## [What the task asks]
Write out, word for word, every line in the data below from the one containing "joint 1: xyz" to the one containing "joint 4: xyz", both of them included.

--------

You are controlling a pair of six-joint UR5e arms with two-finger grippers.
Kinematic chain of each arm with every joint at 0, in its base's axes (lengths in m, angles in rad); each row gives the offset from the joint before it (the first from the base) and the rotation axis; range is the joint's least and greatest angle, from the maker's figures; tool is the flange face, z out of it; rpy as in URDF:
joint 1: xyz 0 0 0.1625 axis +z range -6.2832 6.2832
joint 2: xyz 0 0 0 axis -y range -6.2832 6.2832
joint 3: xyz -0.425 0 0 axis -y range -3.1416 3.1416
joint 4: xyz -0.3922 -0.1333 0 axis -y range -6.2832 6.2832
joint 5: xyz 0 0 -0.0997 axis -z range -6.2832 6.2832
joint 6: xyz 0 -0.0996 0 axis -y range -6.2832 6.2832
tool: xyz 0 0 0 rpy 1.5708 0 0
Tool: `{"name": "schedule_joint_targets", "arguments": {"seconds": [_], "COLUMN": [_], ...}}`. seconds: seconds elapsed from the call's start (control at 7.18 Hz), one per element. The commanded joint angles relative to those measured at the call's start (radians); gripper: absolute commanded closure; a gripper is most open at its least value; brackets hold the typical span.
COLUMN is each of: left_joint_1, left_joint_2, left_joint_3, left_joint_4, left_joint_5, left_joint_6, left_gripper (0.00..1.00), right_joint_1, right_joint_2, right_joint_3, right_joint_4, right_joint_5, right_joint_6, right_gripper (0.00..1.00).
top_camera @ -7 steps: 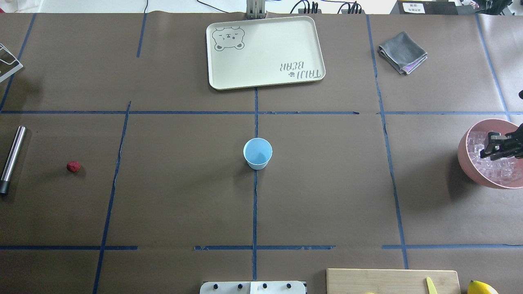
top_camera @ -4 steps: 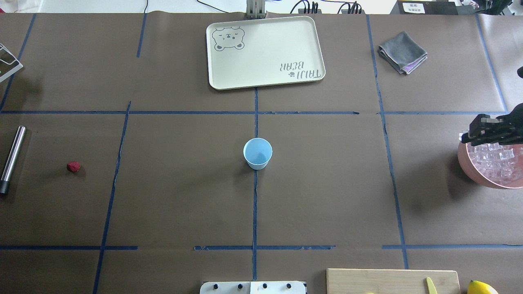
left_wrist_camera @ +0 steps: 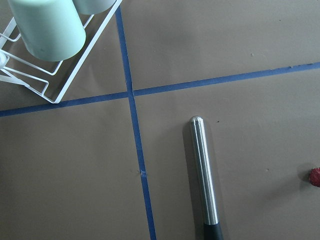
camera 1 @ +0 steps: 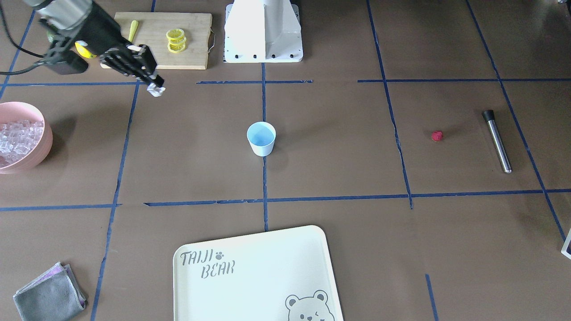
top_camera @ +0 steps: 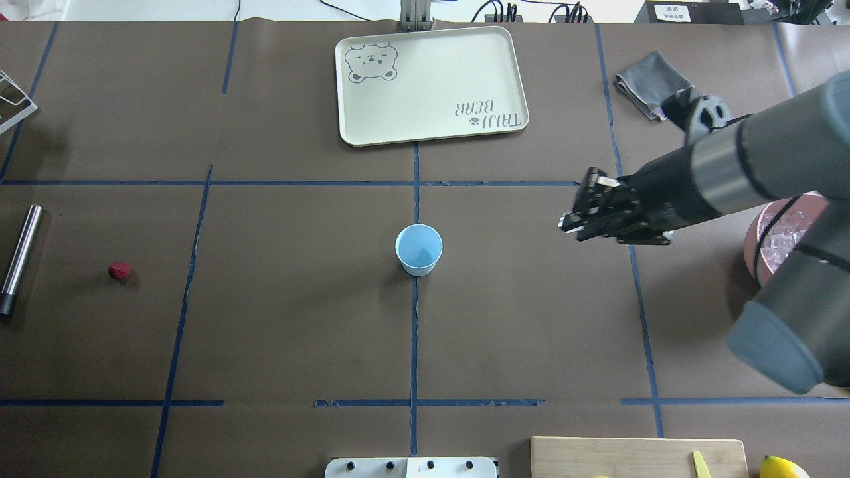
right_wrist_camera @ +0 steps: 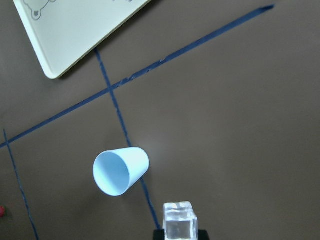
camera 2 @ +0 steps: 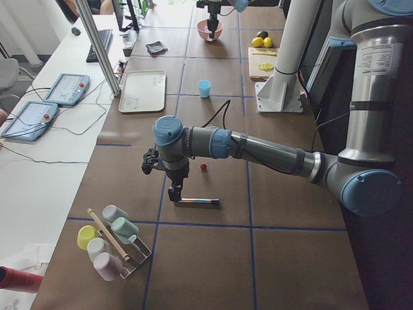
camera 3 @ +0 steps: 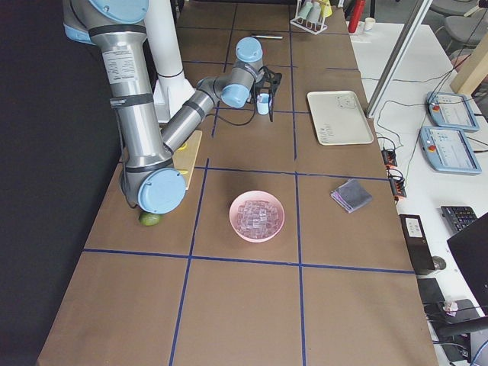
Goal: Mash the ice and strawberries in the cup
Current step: 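Carry the ice cube with the right gripper over the blue cup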
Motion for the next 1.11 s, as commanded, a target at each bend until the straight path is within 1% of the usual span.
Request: {"name": "schedule_joint_targets", "arguments": {"seconds": [0.0,0.14,0.28,0.42,0.56,0.84,0.98], "left_joint_1": [0.000,0.000,0.000,0.000,0.002,0.000,0.000], "left_joint_2": [-0.001,-0.001,0.001,0.001,0.001,0.001,0.001], "left_joint_3": [0.002,0.001,0.002,0.007,0.008,0.007,0.005], "left_joint_4": [-0.028,-0.028,-0.029,-0.029,-0.029,-0.029,-0.029], "left_joint_5": [-0.001,-0.001,-0.001,-0.001,-0.001,-0.001,-0.001], "left_joint_6": [-0.003,-0.003,-0.003,-0.002,-0.002,-0.002,-0.002], "left_gripper": [0.00,0.00,0.00,0.00,0.00,0.00,0.00], "right_joint_1": [-0.166,-0.235,-0.283,-0.290,-0.290,-0.290,-0.299], "right_joint_2": [0.184,0.244,0.298,0.336,0.353,0.355,0.360], "right_joint_3": [-0.126,-0.168,-0.220,-0.284,-0.325,-0.349,-0.356], "right_joint_4": [-0.014,-0.073,-0.092,-0.093,-0.091,-0.093,-0.093], "right_joint_5": [-0.162,-0.252,-0.326,-0.336,-0.355,-0.397,-0.455], "right_joint_6": [0.131,0.133,0.133,0.133,0.130,0.127,0.124], "right_gripper": [1.00,1.00,1.00,1.00,1.00,1.00,1.00]}}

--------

## [Answer space]
joint 1: xyz 0 0 0.1625 axis +z range -6.2832 6.2832
joint 2: xyz 0 0 0 axis -y range -6.2832 6.2832
joint 3: xyz -0.425 0 0 axis -y range -3.1416 3.1416
joint 4: xyz -0.3922 -0.1333 0 axis -y range -6.2832 6.2832

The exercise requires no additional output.